Coronavirus: International Olympic Committee to hold high-level talks for Tokyo Olympics
No decision is expected yet on a possible postponement, or indeed cancellation, of this summer's Olympics.
The International Olympic Committee (IOC) will hold high-level talks on 17 March , as doubts grow over the Tokyo Games and with some in Japan urging officials not to risk lives by pressing ahead during the coronavirus emergency.
While countries across Europe have gone into full lockdown after the continent was declared the new epicentre of the deadly virus by the World Health Organization (WHO), no decision is expected yet on a possible postponement, or indeed cancellation, of this summer's Olympics. The IOC's executive board will meet via conference call to prepare an "information exchange" ahead of a series of talks with athletes' representatives, National Olympic Committees (NOCs) and International Federations (IFs), planned for 17 March and 18 March. The issue of qualifying will be a particular focus of 17th March's telephone meeting.
The Boxing Road to Tokyo event in London on 16 March became the latest qualifier to be put on hold. Subsequent Americas and final world qualifiers, scheduled to take place in May, have also been put on ice.

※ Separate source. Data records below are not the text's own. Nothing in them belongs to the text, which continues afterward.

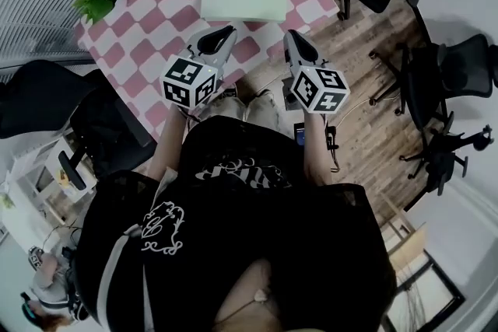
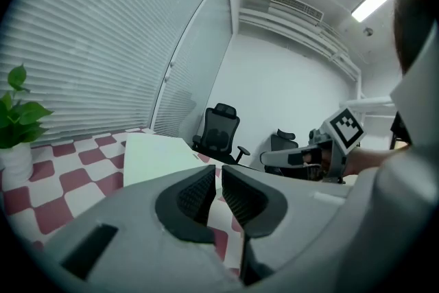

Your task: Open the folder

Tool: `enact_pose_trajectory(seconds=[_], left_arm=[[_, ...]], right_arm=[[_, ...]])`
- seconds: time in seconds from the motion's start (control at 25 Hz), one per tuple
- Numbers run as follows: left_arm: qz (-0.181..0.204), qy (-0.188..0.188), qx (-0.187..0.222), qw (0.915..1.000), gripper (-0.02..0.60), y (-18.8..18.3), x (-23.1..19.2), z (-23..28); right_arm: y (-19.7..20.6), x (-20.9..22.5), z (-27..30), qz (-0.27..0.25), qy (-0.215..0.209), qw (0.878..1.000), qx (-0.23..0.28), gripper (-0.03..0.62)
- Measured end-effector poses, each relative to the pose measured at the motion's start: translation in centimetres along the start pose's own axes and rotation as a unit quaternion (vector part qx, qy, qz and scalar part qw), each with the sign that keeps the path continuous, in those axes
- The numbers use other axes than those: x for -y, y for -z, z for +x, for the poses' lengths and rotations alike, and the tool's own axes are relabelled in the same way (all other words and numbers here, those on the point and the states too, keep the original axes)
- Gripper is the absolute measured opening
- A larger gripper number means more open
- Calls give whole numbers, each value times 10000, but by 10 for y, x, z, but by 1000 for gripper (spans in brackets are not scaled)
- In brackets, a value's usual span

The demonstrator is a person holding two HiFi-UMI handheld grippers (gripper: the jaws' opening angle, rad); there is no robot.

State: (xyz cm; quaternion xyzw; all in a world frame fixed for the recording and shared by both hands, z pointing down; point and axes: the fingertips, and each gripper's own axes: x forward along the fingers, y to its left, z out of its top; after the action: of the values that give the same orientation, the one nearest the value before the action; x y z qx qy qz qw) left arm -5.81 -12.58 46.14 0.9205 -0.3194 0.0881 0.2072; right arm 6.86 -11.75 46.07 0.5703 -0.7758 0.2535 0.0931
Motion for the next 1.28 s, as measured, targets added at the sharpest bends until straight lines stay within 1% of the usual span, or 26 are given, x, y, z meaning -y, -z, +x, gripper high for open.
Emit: enact_pose_trajectory(seconds=[0.16,0.28,0.4,0.56,0.6,0.64,0.68,0.76,0.84,0.88,0.92,0.96,1.08,1.12,1.16,1.2,1.28], left_arm=[[-132,52,-148,9998,26,14,-5,7],[-3,107,-339,9994,28,26,-5,12],[66,-16,-388,9992,28,30,-11,16],[-40,-175,-325,9993,28,28,-17,22],[-33,-212,-326,9992,28,27,-19,25],[1,-252,-328,9991,28,26,-21,28],[65,-288,-320,9991,28,24,-22,31],[281,-313,-306,9986,28,20,-23,38],[575,-229,-405,9973,41,18,-22,49],[741,-147,-508,9958,82,18,-20,57],[915,-58,-635,9938,143,20,-19,65],[1092,11,-772,9910,163,22,-18,73],[1586,120,-1180,9802,164,34,-20,98],[1749,200,-1344,9752,176,40,-19,106],[1934,315,-1518,9688,201,47,-18,114],[2127,442,-1700,9612,230,53,-16,121],[2460,633,-1997,9464,249,63,-10,133]], right_arm=[[11,5,4,132,-6,9998,-131,20],[22,12,9,197,1,9994,-273,20],[33,19,20,349,-107,9985,-402,20],[48,35,43,583,-138,9963,-618,22],[52,40,50,641,-149,9953,-704,38],[56,43,57,689,-172,9943,-800,104],[59,46,64,721,-196,9932,-892,142],[62,50,74,722,-214,9921,-999,144],[61,53,79,667,-243,9922,-1028,144],[59,54,81,637,-258,9923,-1031,144],[57,57,82,615,-257,9925,-1027,144],[56,60,82,610,-236,9927,-1016,144],[54,77,82,723,-138,9924,-984,143],[55,83,83,792,-112,9919,-991,143],[56,89,83,859,-83,9911,-1011,143],[58,95,84,912,-51,9904,-1038,143],[62,105,85,982,-2,9892,-1084,143]])
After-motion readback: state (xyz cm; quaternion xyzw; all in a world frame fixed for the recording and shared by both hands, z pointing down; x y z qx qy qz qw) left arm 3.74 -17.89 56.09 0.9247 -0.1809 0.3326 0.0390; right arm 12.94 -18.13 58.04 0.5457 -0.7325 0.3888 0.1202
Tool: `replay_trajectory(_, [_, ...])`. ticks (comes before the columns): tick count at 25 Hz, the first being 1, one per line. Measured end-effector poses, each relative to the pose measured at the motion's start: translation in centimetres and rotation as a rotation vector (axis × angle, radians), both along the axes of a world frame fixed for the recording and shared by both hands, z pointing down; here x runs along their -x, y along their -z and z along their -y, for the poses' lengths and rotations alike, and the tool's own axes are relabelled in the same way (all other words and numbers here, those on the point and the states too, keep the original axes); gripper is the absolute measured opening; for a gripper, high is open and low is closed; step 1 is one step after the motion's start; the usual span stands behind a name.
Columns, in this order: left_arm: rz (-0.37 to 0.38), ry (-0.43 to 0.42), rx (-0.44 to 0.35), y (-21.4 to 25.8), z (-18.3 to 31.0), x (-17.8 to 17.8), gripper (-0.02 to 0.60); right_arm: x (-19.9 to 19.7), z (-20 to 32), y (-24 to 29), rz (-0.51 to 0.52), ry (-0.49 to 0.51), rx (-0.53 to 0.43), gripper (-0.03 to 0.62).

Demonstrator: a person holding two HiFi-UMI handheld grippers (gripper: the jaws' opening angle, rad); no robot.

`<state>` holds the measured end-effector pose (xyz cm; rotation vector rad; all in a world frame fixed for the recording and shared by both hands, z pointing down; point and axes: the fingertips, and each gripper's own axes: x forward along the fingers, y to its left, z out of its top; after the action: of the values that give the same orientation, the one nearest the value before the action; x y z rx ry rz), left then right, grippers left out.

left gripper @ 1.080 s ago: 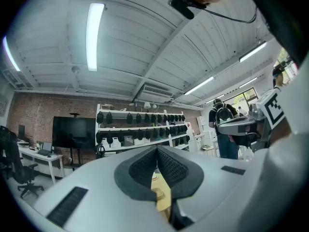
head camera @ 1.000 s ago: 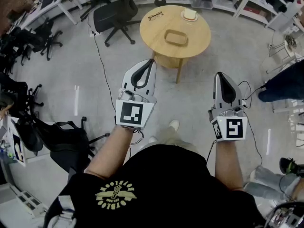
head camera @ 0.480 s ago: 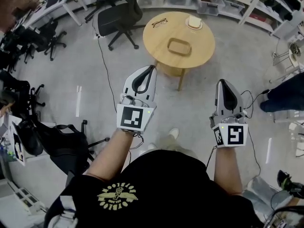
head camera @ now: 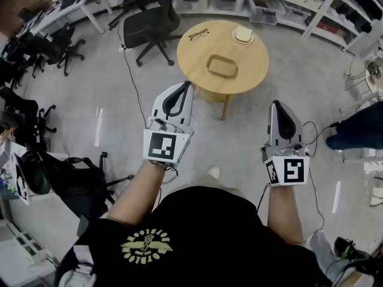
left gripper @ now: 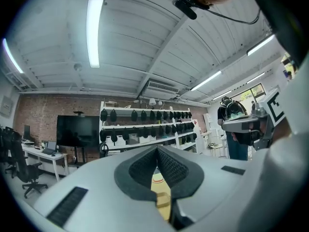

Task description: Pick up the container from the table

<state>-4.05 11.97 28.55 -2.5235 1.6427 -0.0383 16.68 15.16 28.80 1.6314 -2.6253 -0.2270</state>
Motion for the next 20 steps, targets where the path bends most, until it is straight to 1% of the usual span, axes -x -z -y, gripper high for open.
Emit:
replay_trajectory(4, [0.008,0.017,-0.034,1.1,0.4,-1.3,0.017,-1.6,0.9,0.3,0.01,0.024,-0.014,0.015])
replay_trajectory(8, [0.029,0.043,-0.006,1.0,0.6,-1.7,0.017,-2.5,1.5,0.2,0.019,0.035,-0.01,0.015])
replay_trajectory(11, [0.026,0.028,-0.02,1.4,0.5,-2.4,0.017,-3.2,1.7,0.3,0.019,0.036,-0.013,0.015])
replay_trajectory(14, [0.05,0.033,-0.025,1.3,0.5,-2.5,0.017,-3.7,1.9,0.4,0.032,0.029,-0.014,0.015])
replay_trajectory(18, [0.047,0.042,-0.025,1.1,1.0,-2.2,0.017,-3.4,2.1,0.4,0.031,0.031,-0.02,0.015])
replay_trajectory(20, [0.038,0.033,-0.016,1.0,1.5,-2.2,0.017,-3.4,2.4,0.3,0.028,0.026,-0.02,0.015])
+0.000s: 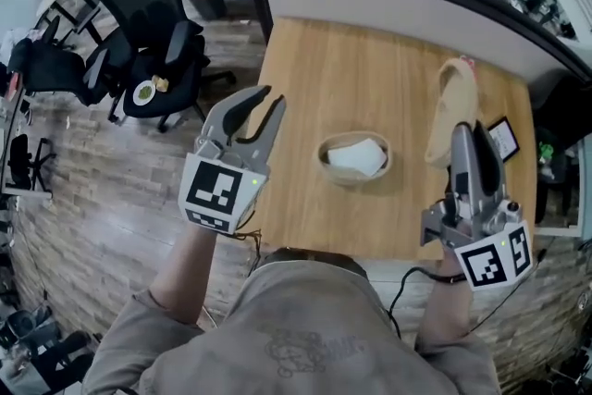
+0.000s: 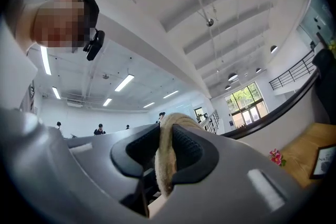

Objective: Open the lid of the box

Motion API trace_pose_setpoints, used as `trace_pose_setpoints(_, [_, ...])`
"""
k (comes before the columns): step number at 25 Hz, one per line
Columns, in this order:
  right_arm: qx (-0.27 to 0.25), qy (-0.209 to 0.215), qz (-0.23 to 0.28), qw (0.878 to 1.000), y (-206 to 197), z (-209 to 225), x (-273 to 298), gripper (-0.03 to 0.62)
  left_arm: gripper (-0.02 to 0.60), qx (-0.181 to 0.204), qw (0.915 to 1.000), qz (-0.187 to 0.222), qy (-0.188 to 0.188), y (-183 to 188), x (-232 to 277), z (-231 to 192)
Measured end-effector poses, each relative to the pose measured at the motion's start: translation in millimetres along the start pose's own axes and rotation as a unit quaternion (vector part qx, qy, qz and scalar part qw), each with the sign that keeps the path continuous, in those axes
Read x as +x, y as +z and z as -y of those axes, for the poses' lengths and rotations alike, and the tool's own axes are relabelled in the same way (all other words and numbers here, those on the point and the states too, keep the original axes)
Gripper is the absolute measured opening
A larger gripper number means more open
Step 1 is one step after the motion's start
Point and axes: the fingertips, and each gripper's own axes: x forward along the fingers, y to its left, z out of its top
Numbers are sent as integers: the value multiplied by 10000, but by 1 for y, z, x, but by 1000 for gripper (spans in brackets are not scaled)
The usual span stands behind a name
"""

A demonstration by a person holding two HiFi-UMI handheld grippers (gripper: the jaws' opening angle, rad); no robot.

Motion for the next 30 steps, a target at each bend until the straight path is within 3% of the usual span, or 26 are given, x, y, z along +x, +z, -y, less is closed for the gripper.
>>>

However, the IOC told AFP its position "has not changed". "The numerous measures taken by authorities worldwide give us confidence and allow us to remain determined to organise the Olympic Games capable of bringing the whole world together in peace," it said 16 March, with the opening ceremony on 24 July just 19 weeks away.
The IOC also said it was "proud of the solidarity and the flexibility" shown by athletes, the international federations and the National Olympic Committees faced with the "challenges regarding qualifiers in several sports". The body said it was "closely cooperating" with all athletes affected and "is showing all the necessary flexibility to adapt the qualifying systems".
Officials like Japanese Prime Minister Shinzo Abe and IOC chief Thomas Bach have repeatedly insisted preparations should continue to light the Olympic flame. But with events from the Premier League to NBA basketball scrapped, and Japanese sport also at a standstill, even US President Donald Trump has suggested putting the Olympics on hold. Japan has seen relatively few cases, with 814 testing positive and 24 dead. But some people on the streets of Tokyo voiced concern for the fans that would pour in from abroad.